▶ WHAT IS BEING ASKED:
The answer must be every entry, retyped without a single difference.

:: SOURCE MATERIAL

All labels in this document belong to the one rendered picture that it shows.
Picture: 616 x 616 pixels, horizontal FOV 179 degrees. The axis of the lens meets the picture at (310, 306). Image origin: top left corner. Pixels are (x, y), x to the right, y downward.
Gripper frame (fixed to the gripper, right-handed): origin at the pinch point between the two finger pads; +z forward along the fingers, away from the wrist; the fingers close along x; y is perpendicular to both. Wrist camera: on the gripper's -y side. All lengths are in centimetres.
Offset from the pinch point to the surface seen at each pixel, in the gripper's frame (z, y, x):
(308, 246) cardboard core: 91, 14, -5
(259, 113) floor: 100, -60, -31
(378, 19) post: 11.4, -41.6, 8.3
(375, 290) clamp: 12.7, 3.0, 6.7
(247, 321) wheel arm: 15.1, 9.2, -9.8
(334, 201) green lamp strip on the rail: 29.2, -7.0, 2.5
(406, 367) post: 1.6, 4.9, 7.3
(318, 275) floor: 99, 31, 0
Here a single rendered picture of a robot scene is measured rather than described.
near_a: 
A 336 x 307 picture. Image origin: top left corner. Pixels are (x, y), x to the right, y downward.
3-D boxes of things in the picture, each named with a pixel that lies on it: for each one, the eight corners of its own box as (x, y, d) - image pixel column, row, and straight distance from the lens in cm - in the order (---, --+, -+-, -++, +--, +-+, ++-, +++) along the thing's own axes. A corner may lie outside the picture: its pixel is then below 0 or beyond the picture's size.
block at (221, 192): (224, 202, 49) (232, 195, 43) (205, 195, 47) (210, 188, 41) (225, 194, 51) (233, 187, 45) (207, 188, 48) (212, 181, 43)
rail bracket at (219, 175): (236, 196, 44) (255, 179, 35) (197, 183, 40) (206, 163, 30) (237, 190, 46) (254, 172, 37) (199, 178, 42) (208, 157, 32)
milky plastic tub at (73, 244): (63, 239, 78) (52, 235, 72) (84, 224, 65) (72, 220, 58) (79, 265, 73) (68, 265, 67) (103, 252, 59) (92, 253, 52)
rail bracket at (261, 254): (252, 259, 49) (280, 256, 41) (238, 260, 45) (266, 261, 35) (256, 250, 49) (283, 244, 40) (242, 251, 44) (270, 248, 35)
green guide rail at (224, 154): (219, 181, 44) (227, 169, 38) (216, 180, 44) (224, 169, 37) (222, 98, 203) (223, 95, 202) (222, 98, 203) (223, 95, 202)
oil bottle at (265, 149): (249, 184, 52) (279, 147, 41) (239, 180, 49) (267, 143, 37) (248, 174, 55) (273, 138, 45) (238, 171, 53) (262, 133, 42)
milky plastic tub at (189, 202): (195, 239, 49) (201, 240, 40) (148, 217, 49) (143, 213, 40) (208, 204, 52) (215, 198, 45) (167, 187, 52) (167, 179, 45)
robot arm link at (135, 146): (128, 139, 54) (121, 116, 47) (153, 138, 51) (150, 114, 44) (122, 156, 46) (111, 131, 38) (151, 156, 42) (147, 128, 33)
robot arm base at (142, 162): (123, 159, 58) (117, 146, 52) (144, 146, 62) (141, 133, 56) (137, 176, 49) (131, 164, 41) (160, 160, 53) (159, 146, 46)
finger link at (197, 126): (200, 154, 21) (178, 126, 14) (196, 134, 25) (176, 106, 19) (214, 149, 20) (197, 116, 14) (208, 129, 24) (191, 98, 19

::::

▶ FINISHED TASK:
All labels in this document belong to the one rendered picture that it shows.
Picture: 616 x 616 pixels, horizontal FOV 179 degrees. The axis of the lens meets the picture at (310, 306). Image origin: top left corner. Pixels are (x, y), x to the right, y downward.
Gripper frame (fixed to the gripper, right-handed): origin at the pinch point between the two finger pads; +z forward along the fingers, away from the wrist; the fingers close along x; y is perpendicular to both. Wrist camera: on the gripper's -y side. All lengths are in centimetres.
Offset from the pinch point to the surface seen at each pixel, in the gripper's frame (z, y, x):
(308, 246) cardboard core: 91, 14, -5
(259, 113) floor: 100, -60, -31
(378, 19) post: 11.4, -41.6, 8.3
(375, 290) clamp: 12.7, 3.0, 6.7
(247, 321) wheel arm: 15.1, 9.2, -9.8
(334, 201) green lamp strip on the rail: 29.2, -7.0, 2.5
(406, 367) post: 1.6, 4.9, 7.3
(318, 275) floor: 99, 31, 0
Here a single rendered picture of a robot scene is measured rather than described.
near_a: 
A 336 x 307 picture. Image origin: top left corner. Pixels are (x, y), x to the right, y downward.
3-D boxes of things in the picture, each named with a pixel that lies on it: for each one, the eight corners of its own box as (x, y, d) - image pixel column, row, and straight distance from the lens in cm - in the order (---, --+, -+-, -++, +--, +-+, ++-, +++) along the thing's own axes. A corner may lie outside the picture: its pixel is then below 0 or beyond the picture's size.
block at (221, 192): (224, 202, 49) (232, 195, 43) (205, 195, 47) (210, 188, 41) (225, 194, 51) (233, 187, 45) (207, 188, 48) (212, 181, 43)
rail bracket at (219, 175): (236, 196, 44) (255, 179, 35) (197, 183, 40) (206, 163, 30) (237, 190, 46) (254, 172, 37) (199, 178, 42) (208, 157, 32)
milky plastic tub at (73, 244): (63, 239, 78) (52, 235, 72) (84, 224, 65) (72, 220, 58) (79, 265, 73) (68, 265, 67) (103, 252, 59) (92, 253, 52)
rail bracket at (261, 254): (252, 259, 49) (280, 256, 41) (238, 260, 45) (266, 261, 35) (256, 250, 49) (283, 244, 40) (242, 251, 44) (270, 248, 35)
green guide rail at (224, 154): (219, 181, 44) (227, 169, 38) (216, 180, 44) (224, 169, 37) (222, 98, 203) (223, 95, 202) (222, 98, 203) (223, 95, 202)
oil bottle at (265, 149): (249, 184, 52) (279, 147, 41) (239, 180, 49) (267, 143, 37) (248, 174, 55) (273, 138, 45) (238, 171, 53) (262, 133, 42)
milky plastic tub at (189, 202): (195, 239, 49) (201, 240, 40) (148, 217, 49) (143, 213, 40) (208, 204, 52) (215, 198, 45) (167, 187, 52) (167, 179, 45)
robot arm link at (135, 146): (128, 139, 54) (121, 116, 47) (153, 138, 51) (150, 114, 44) (122, 156, 46) (111, 131, 38) (151, 156, 42) (147, 128, 33)
robot arm base at (142, 162): (123, 159, 58) (117, 146, 52) (144, 146, 62) (141, 133, 56) (137, 176, 49) (131, 164, 41) (160, 160, 53) (159, 146, 46)
finger link at (197, 126): (200, 154, 21) (178, 126, 14) (196, 134, 25) (176, 106, 19) (214, 149, 20) (197, 116, 14) (208, 129, 24) (191, 98, 19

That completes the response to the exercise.